Bei dem Treffen wurde der Bedarf an einer engeren Abstimmung betont, da die Bauarbeiten in den kommenden Monaten an Intensität gewinnen. Eine Arbeitsgruppe prüft derzeit Möglichkeiten, die Beeinträchtigungen für Fahrgäste während längerer Sperrungen so gering wie möglich zu halten. Die Infrastrukturabteilung der Deutschen Bahn versprach frühzeitigere Ankündigungen von Streckensperrungen sowie eine präzisere Taktung der Bauarbeiten.
Im nächsten Jahr wird sich die Zahl der Baustellen für Stuttgart 21 verdoppeln, um den Neubau des Bahnhofs vorzubereiten. Auch das Projekt "Digitaler Knoten Stuttgart", das Teil der dritten Ausbaustufe ist, erfordert umfangreiche Arbeiten. DB-Chef Lutz zeigte sich zuversichtlich, die Finanzierung für diese digitale Aufrüstung zu sichern, nannte jedoch keinen konkreten Zeitplan.
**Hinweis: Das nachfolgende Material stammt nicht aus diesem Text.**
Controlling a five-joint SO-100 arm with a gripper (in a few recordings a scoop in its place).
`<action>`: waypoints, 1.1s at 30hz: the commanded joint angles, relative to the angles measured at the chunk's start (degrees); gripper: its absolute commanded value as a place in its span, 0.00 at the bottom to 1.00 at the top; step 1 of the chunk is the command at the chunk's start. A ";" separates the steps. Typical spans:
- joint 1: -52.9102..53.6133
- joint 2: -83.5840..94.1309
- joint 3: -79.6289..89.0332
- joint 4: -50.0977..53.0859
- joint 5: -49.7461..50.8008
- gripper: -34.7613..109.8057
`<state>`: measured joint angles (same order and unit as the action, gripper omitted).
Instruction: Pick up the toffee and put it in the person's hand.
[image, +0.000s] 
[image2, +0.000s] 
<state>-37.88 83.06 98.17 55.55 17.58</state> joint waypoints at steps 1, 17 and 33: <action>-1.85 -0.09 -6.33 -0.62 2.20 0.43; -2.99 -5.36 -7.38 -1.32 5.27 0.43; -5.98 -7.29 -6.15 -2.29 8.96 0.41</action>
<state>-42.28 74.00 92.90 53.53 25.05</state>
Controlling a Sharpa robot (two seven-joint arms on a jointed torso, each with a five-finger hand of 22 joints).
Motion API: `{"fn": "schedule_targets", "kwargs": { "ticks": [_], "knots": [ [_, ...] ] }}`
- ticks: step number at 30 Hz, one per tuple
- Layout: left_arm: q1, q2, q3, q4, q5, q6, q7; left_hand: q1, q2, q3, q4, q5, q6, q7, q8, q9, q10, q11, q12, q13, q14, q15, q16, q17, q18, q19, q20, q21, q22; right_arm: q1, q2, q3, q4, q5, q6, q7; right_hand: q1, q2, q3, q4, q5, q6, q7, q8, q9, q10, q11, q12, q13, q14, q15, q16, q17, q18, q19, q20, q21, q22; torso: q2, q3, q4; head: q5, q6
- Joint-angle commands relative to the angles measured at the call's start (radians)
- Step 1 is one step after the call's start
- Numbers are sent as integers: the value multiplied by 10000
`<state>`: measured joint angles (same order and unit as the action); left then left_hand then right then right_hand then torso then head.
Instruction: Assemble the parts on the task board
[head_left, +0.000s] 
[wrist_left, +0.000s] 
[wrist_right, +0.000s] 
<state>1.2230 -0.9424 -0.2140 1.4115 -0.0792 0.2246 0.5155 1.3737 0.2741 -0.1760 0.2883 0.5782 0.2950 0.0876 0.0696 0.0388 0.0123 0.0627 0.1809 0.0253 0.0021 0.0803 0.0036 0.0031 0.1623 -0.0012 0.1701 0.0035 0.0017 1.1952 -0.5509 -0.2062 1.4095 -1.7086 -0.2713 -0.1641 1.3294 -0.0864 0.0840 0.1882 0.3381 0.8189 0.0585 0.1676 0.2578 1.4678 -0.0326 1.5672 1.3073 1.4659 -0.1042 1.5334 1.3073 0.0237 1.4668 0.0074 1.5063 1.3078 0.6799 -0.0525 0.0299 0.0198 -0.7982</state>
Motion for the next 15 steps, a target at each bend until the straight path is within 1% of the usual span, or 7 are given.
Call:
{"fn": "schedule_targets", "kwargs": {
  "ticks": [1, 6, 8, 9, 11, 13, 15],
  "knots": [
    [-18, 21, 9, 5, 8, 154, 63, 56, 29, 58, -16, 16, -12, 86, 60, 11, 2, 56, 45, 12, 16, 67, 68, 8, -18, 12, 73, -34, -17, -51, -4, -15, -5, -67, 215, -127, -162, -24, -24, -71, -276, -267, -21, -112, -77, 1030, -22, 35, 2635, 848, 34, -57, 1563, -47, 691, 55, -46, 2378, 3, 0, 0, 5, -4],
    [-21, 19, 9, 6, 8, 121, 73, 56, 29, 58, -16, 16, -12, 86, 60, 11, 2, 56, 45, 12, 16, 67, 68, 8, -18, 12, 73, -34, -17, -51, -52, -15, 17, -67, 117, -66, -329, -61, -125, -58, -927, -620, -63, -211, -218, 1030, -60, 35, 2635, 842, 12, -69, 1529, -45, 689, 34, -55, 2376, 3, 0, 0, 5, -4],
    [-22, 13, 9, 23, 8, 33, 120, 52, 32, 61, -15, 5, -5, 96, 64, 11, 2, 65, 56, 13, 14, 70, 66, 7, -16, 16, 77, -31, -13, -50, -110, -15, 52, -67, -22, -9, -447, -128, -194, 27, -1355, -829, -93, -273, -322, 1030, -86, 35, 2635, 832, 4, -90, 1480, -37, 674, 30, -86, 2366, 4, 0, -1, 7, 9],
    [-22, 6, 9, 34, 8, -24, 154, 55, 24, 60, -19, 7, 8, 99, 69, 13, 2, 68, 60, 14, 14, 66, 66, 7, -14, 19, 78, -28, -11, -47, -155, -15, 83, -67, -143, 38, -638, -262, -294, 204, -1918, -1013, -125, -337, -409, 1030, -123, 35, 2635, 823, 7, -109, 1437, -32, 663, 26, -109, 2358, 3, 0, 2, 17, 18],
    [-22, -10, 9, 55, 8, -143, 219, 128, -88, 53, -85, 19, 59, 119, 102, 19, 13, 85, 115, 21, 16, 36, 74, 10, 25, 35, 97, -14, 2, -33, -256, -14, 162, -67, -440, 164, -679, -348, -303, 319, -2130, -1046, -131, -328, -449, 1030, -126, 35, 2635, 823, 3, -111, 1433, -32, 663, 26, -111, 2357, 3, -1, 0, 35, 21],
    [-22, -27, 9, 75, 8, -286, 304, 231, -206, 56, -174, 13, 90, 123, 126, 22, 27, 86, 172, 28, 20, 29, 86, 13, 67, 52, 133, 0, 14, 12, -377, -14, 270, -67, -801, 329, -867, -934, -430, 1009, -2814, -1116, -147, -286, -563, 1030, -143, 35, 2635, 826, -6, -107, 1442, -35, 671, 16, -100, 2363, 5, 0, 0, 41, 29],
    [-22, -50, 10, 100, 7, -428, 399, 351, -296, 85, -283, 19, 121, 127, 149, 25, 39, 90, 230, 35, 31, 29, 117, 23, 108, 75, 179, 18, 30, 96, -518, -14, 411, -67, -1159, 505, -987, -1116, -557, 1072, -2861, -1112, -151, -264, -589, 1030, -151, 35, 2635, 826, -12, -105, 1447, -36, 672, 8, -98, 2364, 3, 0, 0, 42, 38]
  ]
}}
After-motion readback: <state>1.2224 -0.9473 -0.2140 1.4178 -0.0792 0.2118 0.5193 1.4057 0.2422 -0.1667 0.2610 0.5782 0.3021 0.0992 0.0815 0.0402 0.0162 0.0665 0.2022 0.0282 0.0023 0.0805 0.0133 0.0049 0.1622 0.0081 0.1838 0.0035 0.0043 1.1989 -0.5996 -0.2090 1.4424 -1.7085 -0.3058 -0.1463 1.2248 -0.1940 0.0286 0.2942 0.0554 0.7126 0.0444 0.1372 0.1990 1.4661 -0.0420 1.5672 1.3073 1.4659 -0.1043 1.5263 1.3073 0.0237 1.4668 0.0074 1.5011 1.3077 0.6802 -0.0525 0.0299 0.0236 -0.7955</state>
Sowohl das Land als auch die Deutsche Bahn hoben die Vorteile der verstärkten Bauaktivitäten hervor. Verkehrsminister Winfried Hermann verwies auf geplante Modernisierungen wie barrierefreie Zugänge, überdachte Wartebereiche und sichere Fahrradabstellplätze. Diese Maßnahmen sollen die Bahnhöfe zukunftsfähig machen und den Reisealltag der Pendler verbessern.
Der Gipfel unterstrich das Engagement Baden-Württembergs für zuverlässigere Bahnverbindungen. Frühzeitige Informationen und eine abgestimmte Planung sollen die zunehmenden Bauarbeiten begleiten. Im Fokus bleibt, die Infrastruktur zu modernisieren – bei möglichst geringen Einschränkungen für die Fahrgäste.